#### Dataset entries

◆ ◆ ◆ ◆ ◆ ◆ ◆

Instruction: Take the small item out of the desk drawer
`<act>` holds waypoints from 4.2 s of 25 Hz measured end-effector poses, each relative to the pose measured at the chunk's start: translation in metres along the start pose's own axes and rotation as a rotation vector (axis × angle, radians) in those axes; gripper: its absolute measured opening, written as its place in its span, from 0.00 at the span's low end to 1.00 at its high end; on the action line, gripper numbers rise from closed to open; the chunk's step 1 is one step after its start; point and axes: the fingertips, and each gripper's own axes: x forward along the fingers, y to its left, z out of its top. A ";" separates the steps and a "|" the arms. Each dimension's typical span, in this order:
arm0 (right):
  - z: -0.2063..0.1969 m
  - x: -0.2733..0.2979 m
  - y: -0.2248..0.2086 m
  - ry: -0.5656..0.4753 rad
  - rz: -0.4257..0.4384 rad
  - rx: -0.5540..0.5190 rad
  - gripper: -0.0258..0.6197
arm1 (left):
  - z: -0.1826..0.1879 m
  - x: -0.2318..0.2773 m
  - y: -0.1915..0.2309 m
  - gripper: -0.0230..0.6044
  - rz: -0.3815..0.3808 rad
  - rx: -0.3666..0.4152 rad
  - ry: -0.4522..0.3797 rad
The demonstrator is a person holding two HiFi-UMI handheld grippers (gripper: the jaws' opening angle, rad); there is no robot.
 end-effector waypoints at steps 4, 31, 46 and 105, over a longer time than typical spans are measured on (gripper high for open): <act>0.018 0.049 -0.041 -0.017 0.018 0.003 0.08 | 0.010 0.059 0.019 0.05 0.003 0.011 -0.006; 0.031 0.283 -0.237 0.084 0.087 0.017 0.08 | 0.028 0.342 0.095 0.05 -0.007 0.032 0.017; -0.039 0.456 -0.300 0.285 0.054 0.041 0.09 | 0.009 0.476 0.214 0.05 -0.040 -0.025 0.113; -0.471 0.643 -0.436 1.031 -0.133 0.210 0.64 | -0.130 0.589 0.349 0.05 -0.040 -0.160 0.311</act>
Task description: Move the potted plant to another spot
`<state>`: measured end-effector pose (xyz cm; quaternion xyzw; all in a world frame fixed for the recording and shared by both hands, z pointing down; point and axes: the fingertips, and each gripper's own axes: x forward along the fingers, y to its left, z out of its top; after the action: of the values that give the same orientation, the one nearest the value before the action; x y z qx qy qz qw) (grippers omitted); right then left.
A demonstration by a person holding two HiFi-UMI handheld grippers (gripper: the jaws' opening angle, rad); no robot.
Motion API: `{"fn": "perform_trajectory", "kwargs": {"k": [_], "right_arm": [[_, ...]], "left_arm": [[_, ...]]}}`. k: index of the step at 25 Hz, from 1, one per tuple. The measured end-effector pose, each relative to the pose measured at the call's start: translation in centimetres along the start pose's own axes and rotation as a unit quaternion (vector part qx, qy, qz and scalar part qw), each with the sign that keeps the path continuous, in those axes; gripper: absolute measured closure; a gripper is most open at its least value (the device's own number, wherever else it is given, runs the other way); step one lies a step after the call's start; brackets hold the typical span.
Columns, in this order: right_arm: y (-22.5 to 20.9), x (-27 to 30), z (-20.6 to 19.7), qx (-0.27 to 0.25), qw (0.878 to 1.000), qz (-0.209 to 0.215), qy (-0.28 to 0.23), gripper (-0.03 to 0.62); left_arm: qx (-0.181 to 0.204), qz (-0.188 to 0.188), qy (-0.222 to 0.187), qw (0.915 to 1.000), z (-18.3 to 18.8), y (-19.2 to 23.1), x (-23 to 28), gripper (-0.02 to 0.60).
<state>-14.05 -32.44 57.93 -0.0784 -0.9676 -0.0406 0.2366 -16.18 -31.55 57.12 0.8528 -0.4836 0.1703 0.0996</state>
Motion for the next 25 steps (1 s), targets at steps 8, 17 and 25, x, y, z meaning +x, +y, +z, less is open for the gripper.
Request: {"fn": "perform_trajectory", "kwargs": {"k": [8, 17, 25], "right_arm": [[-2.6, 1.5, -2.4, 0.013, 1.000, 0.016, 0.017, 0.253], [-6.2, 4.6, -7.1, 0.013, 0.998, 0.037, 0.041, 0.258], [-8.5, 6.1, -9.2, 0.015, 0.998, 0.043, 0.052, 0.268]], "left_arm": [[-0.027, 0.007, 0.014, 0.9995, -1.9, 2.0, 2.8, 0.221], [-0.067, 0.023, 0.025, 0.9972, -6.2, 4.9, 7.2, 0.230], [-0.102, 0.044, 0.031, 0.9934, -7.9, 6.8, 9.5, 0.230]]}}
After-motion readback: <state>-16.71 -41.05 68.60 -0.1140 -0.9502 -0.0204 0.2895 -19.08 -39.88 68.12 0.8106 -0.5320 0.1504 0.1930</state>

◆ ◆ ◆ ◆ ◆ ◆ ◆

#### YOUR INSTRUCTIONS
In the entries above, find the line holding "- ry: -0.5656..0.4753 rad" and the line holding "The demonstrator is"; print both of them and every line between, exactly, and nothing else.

#### ANSWER SECTION
  - ry: -0.5656..0.4753 rad
  - rz: -0.4257..0.4384 rad
  - rx: -0.5540..0.5190 rad
  - gripper: -0.0258..0.6197
arm1 (left):
  - z: -0.1826..0.1879 m
  - x: -0.2318..0.2773 m
  - y: -0.1915..0.2309 m
  - gripper: -0.0230..0.6044
  - rz: -0.3815..0.3808 rad
  - rx: -0.3666..0.4152 rad
  - ry: -0.4522..0.3797 rad
The demonstrator is a person holding two HiFi-UMI handheld grippers (gripper: the jaws' opening angle, rad); there is no robot.

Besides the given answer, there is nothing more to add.